Adjust the following model parameters according to need.
- `d_model` (`int`, *optional*, defaults to 8):
    Hidden dimension of the model. Recommended to set it as a multiple of patch_length (i.e. 2-8X of
    patch_len). Larger value indicates more complex model.
- `expansion_factor` (`int`, *optional*, defaults to 2):
    Expansion factor to use inside MLP. Recommended range is 2-5. Larger value indicates more complex model.
- `num_layers` (`int`, *optional*, defaults to 3):
    Number of layers to use. Recommended range is 3-15. Larger value indicates more complex model.
- `mode`: (`str`, either to 'common_channel' or `mix_channel`)

In [29]:
patch_length = 16
stride_length = 1

prediction_channel_indicies = train_tsp.prediction_channel_indices
num_input_channels = train_tsp.num_input_channels

config = PatchTSMixerConfig(
    # Dataset Kwargs
    context_length=context_length,
    prediction_length=forecast_horizon,
    prediction_channel_indices=prediction_channel_indicies,
    patch_length=patch_length,
    num_input_channels=num_input_channels,
    patch_stride=stride_length,

    # Model Kwargs
    d_model=5 * patch_length,
    num_layers=4,
    expansion_factor=3,
    dropout=0.5,
    head_dropout=0.7,
    mode="mix_channel",
    scaling=None,
)
model = MongyModel(config=config)

# Training Run Summaries

**Run 1**: (N/A)
This run used the full year of data, and was used as a baseline to establish that the `mix_channel` mode is more effective for our task. Additionally, all subsequent runs have been updated, to instead use only the first three months of data as training data. Thus, while the loss for this run is lower, it is not indicaitve of the paramters being a better fit, just a result of having a larger dataset.

**Run 2** (0.108476):
This run was the first in which only the first two months of data was used as a training set. March was then split in half to form the validation and test sets. Additionally, the context window was expanded, to include the last four hours of data. While this wasn't explicitly compared against a shorter context window with the same dataset, the results of the paper provide an incredibly strong suggestions towards this approach yielding more effective performance.

**Run 3** (0.108230):
This run included involved increasing the `num_layers` argument from 3 to 5. This adds additional layers to the model, giving it more of an ability to percieve complex patterns in the financial data. This results in a larger model, but hopefully, will allow the model to better understand the nuances of the highly complex financial data it is being trained on.

**Run 4**: (0.107247)
This run included further incrementing the `num_layers` argument from 5 to 10. This adds additional further layers to capture more of the complex patterns in the financial dataset. 
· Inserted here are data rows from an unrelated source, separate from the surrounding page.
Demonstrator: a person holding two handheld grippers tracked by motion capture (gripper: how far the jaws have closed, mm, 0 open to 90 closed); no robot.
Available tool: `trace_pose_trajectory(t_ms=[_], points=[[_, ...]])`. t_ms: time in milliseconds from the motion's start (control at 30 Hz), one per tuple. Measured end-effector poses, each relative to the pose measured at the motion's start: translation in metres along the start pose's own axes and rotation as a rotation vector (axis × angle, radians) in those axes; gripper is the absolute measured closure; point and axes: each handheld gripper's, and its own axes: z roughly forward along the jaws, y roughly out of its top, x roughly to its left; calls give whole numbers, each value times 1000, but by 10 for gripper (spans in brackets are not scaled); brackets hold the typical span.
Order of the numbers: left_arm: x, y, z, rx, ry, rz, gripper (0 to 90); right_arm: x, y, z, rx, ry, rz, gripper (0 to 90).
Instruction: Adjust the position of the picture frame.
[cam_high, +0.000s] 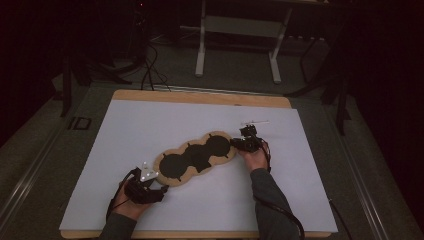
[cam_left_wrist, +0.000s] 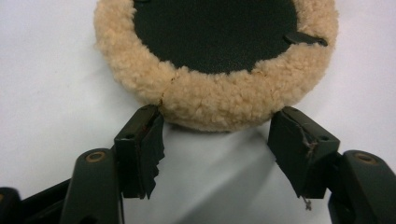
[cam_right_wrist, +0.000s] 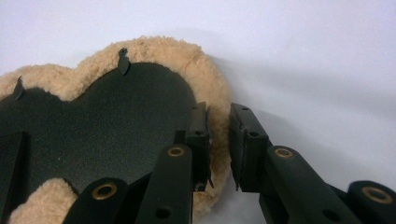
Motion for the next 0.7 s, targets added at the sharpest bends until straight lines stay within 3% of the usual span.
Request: trace_pose_trajectory(t_ms=[233,467,600,700], points=[[4,2,0,4,27,11,424,1,-7,-5,-9,-9,7,785],[11,7,3,-5,44,-5,621,-1,-21,-18,-10,0,28,771],[15,9,6,-12,45,-25,664,-1,-28,-23,-20,3,36,768],[16,9,7,-16,50,-30,688,4,-33,-27,-21,-21,35,766]])
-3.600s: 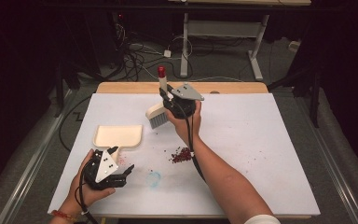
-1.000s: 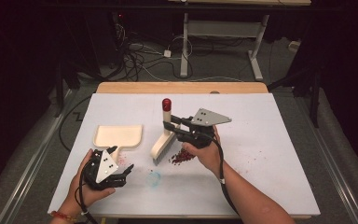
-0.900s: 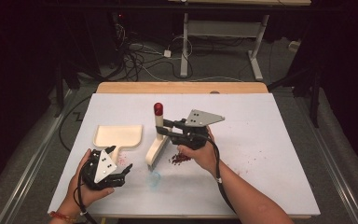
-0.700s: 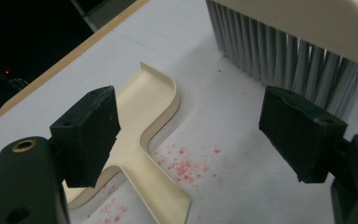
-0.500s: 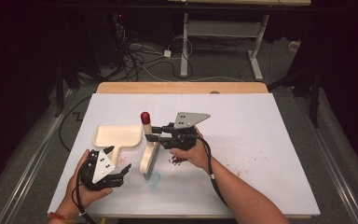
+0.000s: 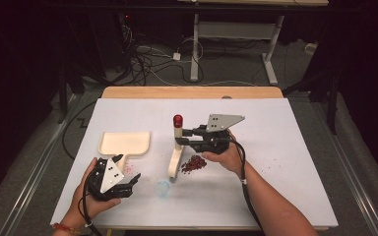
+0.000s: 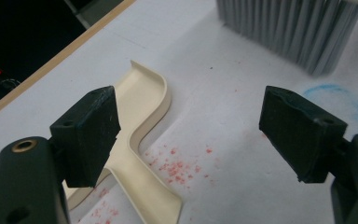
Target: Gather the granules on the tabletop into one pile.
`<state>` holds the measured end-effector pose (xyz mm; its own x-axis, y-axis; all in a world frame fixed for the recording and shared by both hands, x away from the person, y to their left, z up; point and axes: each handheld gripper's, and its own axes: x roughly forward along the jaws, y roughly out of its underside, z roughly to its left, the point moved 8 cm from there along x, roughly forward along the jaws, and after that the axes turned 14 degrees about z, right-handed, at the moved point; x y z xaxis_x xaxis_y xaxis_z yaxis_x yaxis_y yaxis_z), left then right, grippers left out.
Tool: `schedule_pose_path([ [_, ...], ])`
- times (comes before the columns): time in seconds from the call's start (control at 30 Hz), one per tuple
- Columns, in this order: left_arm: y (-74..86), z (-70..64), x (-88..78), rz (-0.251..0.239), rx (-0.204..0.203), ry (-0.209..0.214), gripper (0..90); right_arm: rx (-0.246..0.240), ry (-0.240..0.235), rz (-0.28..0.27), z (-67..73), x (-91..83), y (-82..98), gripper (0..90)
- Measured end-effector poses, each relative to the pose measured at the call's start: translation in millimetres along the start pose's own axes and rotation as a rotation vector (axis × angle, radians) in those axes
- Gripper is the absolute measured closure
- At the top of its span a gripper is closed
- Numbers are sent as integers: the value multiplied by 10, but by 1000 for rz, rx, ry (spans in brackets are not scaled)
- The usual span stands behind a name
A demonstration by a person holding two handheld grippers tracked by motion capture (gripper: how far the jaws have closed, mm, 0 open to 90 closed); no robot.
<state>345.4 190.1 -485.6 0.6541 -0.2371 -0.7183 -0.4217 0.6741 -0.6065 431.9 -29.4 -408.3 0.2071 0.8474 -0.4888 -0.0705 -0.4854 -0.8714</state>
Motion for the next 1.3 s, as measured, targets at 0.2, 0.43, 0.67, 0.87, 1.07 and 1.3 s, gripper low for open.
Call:
schedule_pose_path([
  [0.2,-19,-16,25,4,10,6,195,-5,7,-27,1,-90,-52,702],
  [0.43,-9,-7,18,3,7,6,195,-3,2,-37,43,-68,-69,701],
  [0.67,-8,-4,15,5,7,4,195,6,40,-59,23,-222,-109,701],
  [0.87,-7,-5,12,6,4,0,195,20,152,-65,-2,-478,-133,702],
  [1.07,-20,-15,16,5,8,-1,195,30,245,-44,-1,-726,-72,702],
  [1.3,-36,-8,32,2,7,0,195,82,338,-27,30,-1048,20,702],
])
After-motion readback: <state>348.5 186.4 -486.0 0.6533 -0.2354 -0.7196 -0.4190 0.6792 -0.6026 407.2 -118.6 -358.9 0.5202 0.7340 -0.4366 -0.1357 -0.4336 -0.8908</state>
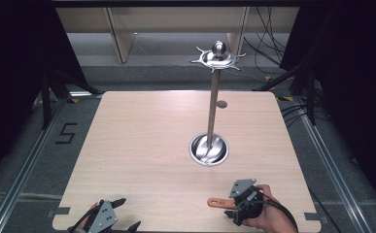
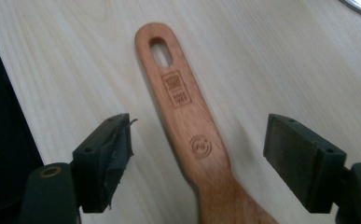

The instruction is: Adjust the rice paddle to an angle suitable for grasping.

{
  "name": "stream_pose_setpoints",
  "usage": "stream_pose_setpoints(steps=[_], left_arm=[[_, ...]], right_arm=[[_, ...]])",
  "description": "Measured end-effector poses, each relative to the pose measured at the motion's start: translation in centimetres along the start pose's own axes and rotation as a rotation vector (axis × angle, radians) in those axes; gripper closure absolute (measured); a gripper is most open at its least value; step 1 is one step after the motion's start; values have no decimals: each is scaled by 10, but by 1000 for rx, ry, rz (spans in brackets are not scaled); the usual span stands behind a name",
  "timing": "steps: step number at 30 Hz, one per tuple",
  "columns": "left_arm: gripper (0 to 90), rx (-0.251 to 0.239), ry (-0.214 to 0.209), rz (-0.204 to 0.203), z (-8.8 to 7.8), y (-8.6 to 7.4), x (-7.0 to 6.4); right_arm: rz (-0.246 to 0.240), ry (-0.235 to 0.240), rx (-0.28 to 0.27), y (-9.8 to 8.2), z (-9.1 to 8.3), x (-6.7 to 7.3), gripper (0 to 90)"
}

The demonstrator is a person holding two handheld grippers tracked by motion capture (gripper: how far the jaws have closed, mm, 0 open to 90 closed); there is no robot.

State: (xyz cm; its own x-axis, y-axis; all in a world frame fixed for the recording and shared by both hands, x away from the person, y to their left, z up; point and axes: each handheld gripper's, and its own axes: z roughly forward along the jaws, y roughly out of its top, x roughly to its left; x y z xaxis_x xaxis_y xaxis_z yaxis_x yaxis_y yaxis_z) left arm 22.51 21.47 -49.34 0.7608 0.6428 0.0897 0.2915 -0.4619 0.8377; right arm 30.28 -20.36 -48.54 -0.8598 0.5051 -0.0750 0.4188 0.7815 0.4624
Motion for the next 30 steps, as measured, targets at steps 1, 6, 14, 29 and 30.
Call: stream_pose_setpoints(steps=[1,6,14,29,30], left_arm=[[173,-4,2,-2,0,0,0],[173,-4,-4,-14,0,0,0],[173,3,-6,-6,-1,0,0],[173,6,-8,1,-2,0,0],[173,3,-9,-2,-2,0,0]], right_arm=[[-1,20,37,6,1,-1,310],[-22,57,70,13,8,-1,384],[-47,89,113,18,7,-4,534],[-39,54,258,32,9,-29,661],[-23,47,278,32,9,-29,660]])
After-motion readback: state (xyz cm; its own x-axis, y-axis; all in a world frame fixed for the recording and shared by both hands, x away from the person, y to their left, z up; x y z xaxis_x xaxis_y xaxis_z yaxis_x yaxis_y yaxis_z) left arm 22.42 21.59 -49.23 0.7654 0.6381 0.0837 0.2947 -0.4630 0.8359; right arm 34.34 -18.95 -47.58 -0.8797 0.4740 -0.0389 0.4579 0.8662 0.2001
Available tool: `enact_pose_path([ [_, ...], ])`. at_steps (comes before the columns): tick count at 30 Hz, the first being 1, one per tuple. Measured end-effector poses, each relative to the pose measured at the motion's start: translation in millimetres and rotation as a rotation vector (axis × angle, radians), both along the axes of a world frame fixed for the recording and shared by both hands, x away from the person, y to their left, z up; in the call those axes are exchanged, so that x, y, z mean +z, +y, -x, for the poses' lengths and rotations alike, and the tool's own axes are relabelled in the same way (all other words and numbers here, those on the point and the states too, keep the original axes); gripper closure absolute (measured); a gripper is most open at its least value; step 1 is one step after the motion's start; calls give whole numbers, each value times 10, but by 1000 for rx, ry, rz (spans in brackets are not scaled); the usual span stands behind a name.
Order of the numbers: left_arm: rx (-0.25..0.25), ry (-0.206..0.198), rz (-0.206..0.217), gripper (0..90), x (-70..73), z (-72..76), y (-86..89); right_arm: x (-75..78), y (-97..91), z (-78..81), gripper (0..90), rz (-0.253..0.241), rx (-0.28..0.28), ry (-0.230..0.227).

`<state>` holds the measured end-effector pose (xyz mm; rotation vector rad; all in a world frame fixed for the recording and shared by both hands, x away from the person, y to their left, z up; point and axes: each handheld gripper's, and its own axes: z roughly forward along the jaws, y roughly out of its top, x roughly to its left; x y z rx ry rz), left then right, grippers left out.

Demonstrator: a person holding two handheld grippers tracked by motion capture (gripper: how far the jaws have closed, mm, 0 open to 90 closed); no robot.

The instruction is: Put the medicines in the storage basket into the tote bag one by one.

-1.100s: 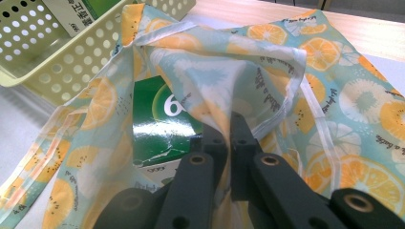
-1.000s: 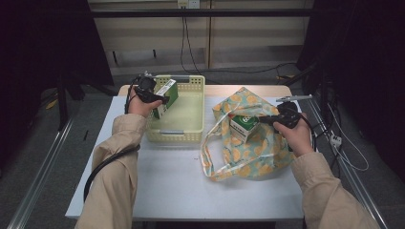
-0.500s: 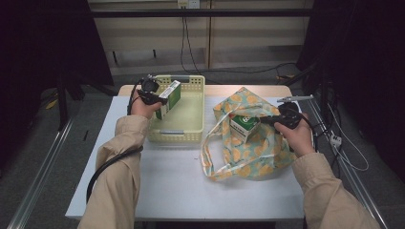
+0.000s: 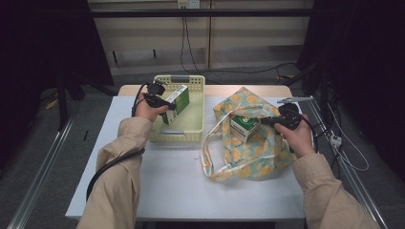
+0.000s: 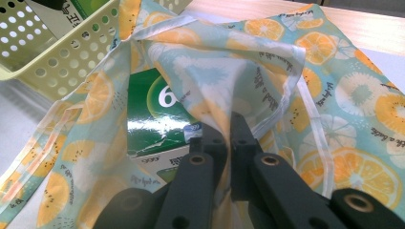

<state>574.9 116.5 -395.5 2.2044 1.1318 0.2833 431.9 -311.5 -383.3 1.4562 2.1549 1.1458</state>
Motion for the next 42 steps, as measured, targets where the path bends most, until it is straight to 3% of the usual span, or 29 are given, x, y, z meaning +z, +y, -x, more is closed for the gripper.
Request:
enact_pose_path([
  [2, -4, -1, -15, 620, -7, 4, -48, 5, -5, 3, 888, -2, -1, -2],
  [4, -8, 2, -27, 625, 7, 12, -75, 9, -16, 8, 888, 0, -3, 1],
  [8, -21, 11, 3, 629, 92, 55, -80, 11, -41, 18, 888, -1, -8, 0],
  [16, -70, -23, 60, 630, 441, 244, -21, -8, -25, 26, 888, -3, -8, -1],
  [23, -172, -34, 83, 629, 643, 491, -68, -9, 2, 20, 888, 2, -6, -7],
  [28, -256, -57, 62, 629, 817, 631, -133, 1, 1, 32, 888, 5, -11, -7],
  [33, -298, -54, 99, 629, 934, 738, -207, 4, 18, 36, 888, 3, -9, -10],
  [35, -322, -59, 113, 629, 974, 795, -263, 12, 31, 38, 888, 6, -8, -11],
  [42, -446, -69, 96, 629, 1028, 1006, -539, 20, 52, 45, 888, 2, -9, -16],
])
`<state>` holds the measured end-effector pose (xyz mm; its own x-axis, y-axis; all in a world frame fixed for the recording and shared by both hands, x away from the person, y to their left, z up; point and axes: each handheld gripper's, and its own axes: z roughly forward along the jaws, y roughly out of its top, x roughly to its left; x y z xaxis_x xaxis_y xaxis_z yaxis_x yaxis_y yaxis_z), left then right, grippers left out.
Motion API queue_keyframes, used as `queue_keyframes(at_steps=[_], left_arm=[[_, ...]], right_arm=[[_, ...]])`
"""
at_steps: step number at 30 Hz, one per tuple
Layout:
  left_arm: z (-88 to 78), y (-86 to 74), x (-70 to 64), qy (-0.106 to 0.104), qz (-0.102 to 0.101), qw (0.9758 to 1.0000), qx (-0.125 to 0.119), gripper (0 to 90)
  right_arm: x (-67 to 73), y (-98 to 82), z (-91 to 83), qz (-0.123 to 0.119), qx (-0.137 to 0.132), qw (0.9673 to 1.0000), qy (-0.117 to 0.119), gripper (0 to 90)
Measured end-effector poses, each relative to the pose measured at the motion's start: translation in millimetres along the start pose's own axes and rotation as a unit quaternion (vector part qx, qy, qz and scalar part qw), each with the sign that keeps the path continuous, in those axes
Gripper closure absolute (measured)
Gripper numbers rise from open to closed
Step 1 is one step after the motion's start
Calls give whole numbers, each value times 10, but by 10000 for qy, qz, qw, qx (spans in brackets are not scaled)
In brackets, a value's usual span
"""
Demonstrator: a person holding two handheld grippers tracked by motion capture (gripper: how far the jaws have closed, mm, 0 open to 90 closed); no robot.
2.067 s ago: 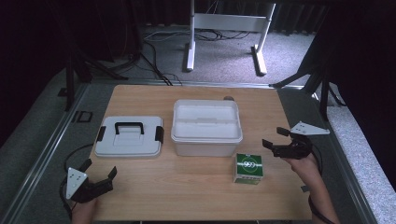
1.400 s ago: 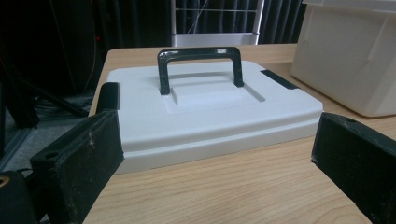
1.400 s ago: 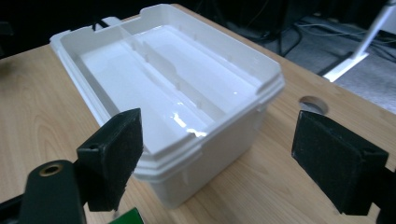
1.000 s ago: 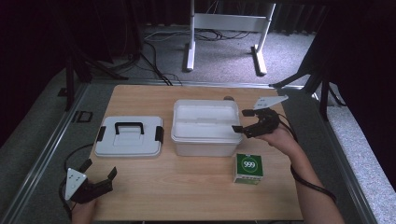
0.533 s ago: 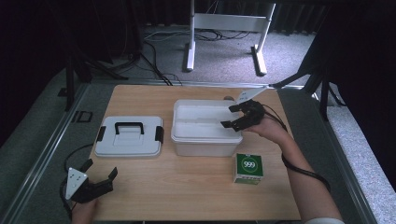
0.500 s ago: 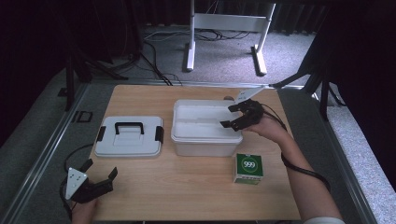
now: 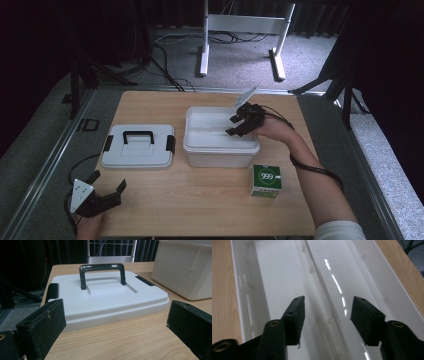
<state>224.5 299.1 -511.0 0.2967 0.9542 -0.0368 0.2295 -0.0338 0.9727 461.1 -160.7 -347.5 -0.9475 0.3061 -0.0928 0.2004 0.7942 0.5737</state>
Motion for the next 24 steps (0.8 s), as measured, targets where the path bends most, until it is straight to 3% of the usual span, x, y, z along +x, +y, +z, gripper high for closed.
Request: queue_keyframes(at_steps=[5,10,16,24], left_arm=[[7,4,5,-59,-13,10000,48,19],[9,5,8,-89,-24,9999,67,19],[10,6,9,-100,-17,9999,77,20],[14,7,5,-122,5,9999,85,21]], right_arm=[[-11,136,100,-288,369,9987,178,558],[-4,256,203,-514,914,9942,220,647],[10,377,301,-718,1164,9904,178,736],[58,515,417,-1135,1746,9780,141,838]])
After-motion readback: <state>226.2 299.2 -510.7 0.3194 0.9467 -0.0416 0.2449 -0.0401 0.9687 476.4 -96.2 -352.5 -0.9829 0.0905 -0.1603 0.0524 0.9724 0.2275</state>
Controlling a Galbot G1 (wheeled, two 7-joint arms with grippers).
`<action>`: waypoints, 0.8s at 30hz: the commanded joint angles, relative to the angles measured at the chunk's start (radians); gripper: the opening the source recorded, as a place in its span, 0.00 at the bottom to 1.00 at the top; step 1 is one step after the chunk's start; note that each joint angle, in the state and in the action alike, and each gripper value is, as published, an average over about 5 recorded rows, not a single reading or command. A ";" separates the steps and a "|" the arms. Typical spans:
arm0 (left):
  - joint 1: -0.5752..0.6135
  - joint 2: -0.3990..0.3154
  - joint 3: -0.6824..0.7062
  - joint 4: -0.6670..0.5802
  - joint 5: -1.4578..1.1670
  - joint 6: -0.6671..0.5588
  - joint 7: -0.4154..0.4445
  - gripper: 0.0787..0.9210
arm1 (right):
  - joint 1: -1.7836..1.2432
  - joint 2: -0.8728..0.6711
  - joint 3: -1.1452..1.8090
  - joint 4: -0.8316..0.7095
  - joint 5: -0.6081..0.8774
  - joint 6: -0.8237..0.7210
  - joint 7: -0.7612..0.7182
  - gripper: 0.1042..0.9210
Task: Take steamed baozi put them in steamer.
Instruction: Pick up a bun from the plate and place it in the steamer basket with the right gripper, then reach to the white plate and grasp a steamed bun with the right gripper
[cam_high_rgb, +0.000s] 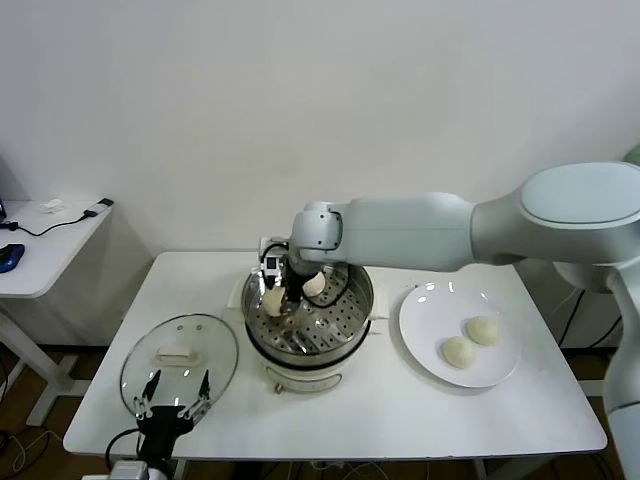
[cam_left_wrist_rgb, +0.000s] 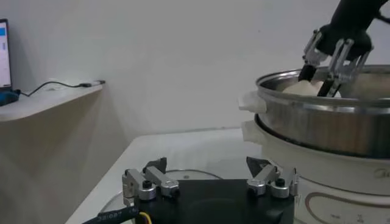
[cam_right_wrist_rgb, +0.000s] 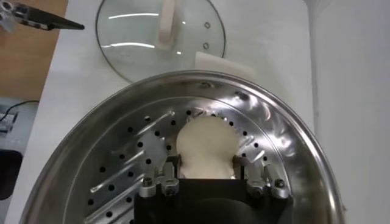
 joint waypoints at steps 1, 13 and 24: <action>0.002 -0.002 0.000 -0.004 0.000 0.000 0.000 0.88 | -0.049 0.017 0.020 -0.036 -0.024 0.008 -0.014 0.59; 0.014 -0.010 0.006 -0.027 0.013 0.001 0.000 0.88 | 0.262 -0.232 -0.069 0.083 -0.037 0.223 -0.259 0.88; 0.010 -0.009 0.002 -0.030 0.016 0.004 0.000 0.88 | 0.520 -0.670 -0.378 0.211 -0.233 0.393 -0.526 0.88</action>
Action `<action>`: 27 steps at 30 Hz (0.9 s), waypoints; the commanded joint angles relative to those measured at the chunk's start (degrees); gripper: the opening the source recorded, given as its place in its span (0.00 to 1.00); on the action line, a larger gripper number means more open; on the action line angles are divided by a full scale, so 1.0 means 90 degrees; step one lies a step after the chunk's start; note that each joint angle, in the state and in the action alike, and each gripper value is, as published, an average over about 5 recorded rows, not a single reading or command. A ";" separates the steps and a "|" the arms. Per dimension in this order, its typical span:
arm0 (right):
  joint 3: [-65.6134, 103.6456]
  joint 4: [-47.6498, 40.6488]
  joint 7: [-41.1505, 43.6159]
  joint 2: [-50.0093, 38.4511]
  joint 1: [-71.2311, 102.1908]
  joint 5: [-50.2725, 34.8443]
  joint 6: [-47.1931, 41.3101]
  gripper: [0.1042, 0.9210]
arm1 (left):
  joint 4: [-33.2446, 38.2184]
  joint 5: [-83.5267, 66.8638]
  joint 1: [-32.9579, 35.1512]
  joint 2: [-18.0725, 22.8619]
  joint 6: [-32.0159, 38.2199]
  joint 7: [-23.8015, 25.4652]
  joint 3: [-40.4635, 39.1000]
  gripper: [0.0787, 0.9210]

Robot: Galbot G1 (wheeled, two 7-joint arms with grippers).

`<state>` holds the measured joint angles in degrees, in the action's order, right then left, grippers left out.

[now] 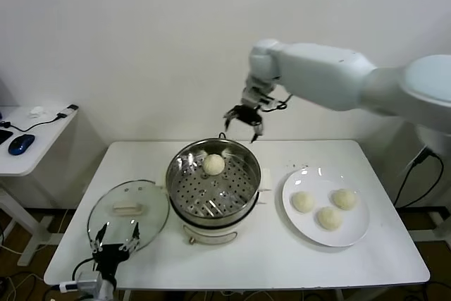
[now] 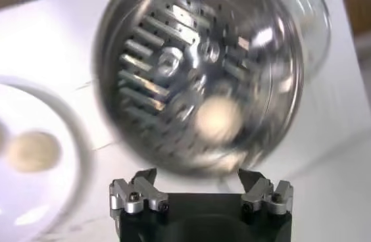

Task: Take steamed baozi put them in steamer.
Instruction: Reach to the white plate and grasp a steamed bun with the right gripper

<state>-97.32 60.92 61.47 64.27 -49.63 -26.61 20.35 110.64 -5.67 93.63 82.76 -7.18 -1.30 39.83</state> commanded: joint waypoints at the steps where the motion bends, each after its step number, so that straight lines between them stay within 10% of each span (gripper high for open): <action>1: -0.1424 0.1490 -0.0222 -0.2236 -0.0907 -0.1084 -0.2149 0.88 | -0.0032 -0.0004 -0.0037 -0.0009 0.0004 -0.0002 0.0002 0.88; 8: -0.0949 0.2511 -0.1295 -0.3194 0.0528 -0.1088 -0.3631 0.88 | -0.0044 0.0006 -0.0038 0.0049 0.0005 -0.0002 0.0031 0.88; 27: 0.1030 0.0823 -0.1647 -0.1908 0.3268 -0.0272 -0.3977 0.88 | -0.0037 0.0105 0.0080 0.0106 0.0011 -0.0006 0.0056 0.88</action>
<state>-92.14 70.96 48.00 46.10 -27.46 -30.10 -12.30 110.22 -4.77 94.44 83.70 -7.03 -1.38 40.41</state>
_NOTE_: The `num_layers` does not seem to provide additional aid in this trainin task, with the side-effect of signifitcanlty increasing the inference time. As a result, we are making the decision to keep `num_layers = 3`.

---

**Run 5**: (0.108397)
The `num_layers` argument has been reset to a value of 3, which returns our baseline back to _Run 2_. The `expansion_factor` has been increased from 3 to 4. This yeilded a slight decrease in validation loss, so potentially worth running a second experiment, but likely best to test patching instead.

**Run 6** ()

In [31]:
# Compute the run number
run_num = "snap_candle_1"
save_dir = f"./checkpoints/run_{run_num}"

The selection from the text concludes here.